Task description :: Where the records below show a line containing "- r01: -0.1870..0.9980", start copying; end with the line containing "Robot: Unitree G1", and copy it too.
** Data shown follows **
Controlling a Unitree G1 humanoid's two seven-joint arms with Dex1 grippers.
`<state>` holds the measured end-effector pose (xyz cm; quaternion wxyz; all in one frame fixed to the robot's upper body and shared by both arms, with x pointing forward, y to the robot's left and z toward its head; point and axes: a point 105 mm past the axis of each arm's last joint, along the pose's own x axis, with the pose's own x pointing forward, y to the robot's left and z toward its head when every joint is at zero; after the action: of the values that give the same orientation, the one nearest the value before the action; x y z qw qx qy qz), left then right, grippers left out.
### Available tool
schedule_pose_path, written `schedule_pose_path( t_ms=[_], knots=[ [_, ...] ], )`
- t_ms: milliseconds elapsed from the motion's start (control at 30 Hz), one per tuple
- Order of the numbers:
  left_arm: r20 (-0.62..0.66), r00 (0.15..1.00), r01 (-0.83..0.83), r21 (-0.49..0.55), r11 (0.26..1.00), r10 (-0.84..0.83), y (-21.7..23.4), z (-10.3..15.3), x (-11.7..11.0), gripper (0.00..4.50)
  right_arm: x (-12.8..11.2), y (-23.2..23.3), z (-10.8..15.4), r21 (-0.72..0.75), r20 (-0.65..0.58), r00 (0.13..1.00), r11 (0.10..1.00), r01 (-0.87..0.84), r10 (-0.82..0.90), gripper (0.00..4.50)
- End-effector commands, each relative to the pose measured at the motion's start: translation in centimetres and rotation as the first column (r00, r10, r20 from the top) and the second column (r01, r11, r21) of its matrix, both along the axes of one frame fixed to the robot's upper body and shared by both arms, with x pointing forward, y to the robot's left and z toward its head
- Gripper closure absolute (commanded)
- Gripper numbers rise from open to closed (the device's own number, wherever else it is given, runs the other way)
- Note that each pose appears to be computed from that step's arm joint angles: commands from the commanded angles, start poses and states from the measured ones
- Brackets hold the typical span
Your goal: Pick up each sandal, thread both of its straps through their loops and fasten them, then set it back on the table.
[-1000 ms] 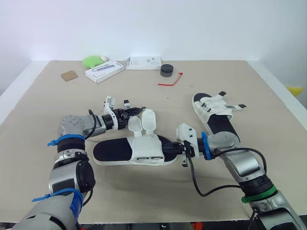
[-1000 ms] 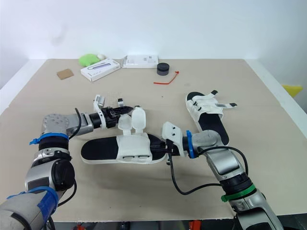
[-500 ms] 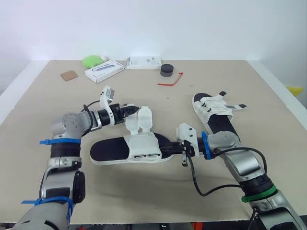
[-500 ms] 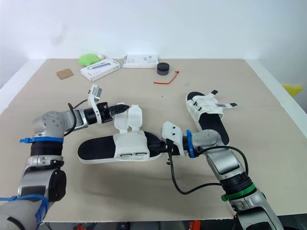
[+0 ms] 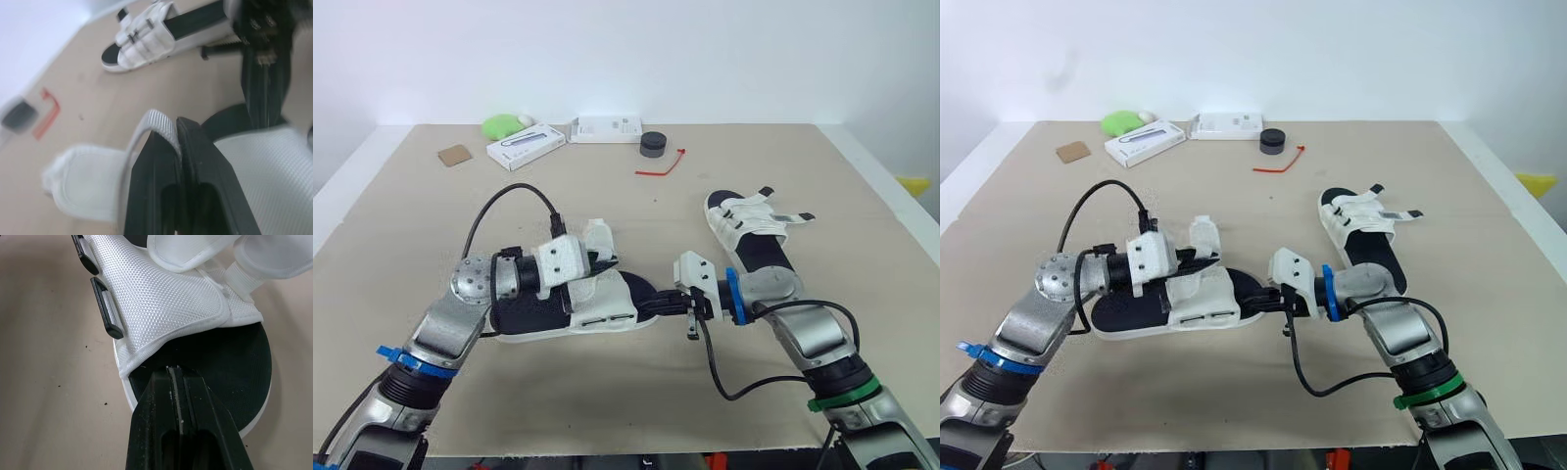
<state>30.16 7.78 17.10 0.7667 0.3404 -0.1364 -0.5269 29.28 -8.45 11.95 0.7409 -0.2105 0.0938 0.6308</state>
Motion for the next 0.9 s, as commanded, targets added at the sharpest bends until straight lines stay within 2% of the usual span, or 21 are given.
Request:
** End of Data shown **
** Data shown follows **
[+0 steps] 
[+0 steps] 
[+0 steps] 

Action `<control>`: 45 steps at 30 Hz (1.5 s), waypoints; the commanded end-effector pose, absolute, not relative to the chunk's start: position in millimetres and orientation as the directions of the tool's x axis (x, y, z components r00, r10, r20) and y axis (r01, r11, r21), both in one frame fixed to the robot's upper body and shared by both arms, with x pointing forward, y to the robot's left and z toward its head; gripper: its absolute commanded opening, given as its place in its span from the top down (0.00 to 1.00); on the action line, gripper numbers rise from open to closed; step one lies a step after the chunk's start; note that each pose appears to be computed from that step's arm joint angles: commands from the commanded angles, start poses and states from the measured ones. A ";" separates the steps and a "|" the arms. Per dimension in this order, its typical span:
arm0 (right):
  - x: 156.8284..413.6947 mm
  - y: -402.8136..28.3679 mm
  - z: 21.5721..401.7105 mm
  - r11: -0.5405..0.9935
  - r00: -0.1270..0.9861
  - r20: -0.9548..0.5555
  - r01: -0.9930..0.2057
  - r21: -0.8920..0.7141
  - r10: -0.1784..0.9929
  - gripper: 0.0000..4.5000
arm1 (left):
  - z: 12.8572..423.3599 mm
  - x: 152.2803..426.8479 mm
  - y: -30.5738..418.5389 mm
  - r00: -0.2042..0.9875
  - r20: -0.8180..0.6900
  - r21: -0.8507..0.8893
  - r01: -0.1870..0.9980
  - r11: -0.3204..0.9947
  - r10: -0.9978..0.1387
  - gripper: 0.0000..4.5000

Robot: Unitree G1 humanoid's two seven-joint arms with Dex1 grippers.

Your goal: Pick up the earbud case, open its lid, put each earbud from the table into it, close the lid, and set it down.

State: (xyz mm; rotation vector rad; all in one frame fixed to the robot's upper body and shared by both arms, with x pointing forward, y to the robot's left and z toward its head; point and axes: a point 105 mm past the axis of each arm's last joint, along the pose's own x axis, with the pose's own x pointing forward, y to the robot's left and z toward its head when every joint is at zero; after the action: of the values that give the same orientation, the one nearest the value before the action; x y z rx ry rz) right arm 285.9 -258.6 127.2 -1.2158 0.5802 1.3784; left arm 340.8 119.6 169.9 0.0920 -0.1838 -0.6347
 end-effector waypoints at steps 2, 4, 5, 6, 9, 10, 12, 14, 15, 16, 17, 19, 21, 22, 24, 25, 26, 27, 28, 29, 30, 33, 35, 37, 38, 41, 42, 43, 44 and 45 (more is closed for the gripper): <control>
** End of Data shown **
Answer box ::
  - r01: -0.1870..0.9980
  - r11: -0.3204..0.9947
  - r10: -0.9978..0.1387
  - gripper: 0.0000..4.5000

Robot: Unitree G1 humanoid's two seven-joint arms with Dex1 grippers.

That completes the output for this exercise.